*BRIEF*:
What lines of the listing include the string "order"? Show them all.

*MATERIAL PROVIDED*:
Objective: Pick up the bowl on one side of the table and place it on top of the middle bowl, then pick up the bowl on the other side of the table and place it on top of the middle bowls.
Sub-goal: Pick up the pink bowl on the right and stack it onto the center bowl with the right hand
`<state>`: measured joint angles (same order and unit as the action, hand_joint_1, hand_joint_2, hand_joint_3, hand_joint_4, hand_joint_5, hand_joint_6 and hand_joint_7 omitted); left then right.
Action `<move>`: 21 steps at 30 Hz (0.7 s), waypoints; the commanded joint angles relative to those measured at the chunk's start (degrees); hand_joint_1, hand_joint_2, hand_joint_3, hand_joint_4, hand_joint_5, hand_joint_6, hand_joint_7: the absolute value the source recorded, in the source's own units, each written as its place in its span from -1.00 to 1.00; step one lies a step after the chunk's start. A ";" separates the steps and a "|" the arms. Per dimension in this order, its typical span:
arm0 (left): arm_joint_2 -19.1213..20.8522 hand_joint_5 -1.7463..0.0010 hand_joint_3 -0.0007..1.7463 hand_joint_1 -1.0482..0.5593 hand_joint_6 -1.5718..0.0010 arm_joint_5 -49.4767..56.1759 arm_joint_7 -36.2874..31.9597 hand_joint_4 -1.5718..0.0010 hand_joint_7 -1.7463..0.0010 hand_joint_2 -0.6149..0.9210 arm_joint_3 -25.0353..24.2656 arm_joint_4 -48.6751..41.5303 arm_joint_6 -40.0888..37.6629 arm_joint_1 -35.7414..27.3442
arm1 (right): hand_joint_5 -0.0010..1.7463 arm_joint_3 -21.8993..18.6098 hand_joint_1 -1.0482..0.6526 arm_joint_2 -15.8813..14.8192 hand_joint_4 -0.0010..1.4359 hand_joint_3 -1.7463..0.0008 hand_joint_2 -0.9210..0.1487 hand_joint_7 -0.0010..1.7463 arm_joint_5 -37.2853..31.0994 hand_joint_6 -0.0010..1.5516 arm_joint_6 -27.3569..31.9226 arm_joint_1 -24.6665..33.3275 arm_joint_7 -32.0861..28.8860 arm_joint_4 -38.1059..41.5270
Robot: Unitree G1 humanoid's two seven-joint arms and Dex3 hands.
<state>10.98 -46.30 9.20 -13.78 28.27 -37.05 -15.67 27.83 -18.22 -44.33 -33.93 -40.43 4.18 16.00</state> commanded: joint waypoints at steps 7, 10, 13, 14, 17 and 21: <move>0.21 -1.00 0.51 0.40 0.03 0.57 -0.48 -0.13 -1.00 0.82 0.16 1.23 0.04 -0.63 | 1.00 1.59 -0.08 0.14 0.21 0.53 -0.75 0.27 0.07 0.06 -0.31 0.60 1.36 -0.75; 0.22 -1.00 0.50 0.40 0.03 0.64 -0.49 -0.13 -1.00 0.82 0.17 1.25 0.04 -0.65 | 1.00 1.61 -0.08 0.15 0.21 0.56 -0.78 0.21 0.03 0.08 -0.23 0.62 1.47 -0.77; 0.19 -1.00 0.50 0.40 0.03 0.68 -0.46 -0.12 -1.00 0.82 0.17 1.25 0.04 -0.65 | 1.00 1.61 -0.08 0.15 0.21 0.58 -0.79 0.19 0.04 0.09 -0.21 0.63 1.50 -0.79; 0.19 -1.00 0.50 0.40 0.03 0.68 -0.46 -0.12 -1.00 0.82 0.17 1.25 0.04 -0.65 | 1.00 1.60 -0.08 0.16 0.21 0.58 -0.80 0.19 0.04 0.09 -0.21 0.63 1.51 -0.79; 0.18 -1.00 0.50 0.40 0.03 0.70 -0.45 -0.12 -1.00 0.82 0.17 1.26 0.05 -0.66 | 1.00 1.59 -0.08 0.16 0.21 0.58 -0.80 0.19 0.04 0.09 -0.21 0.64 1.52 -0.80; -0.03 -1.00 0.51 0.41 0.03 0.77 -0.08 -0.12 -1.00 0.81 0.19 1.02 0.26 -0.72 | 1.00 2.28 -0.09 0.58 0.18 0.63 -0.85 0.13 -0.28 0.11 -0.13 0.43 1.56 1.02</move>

*ANSWER FOR THE TASK*:
`<state>`: measured joint angles (same order and unit as the action, hand_joint_1, hand_joint_2, hand_joint_3, hand_joint_4, hand_joint_5, hand_joint_6 and hand_joint_7 omitted); left then right.
Action `<move>`: 21 steps at 30 Hz (0.7 s), waypoints; the commanded joint angles relative to those measured at the chunk's start (degrees); hand_joint_1, hand_joint_2, hand_joint_3, hand_joint_4, hand_joint_5, hand_joint_6, hand_joint_7: the absolute value the source recorded, in the source's own units, each written as its place in its span from -1.00 to 1.00; step one lies a step after the chunk's start. A ";" separates the steps and a "|" the arms. Per dimension in this order, its typical span:

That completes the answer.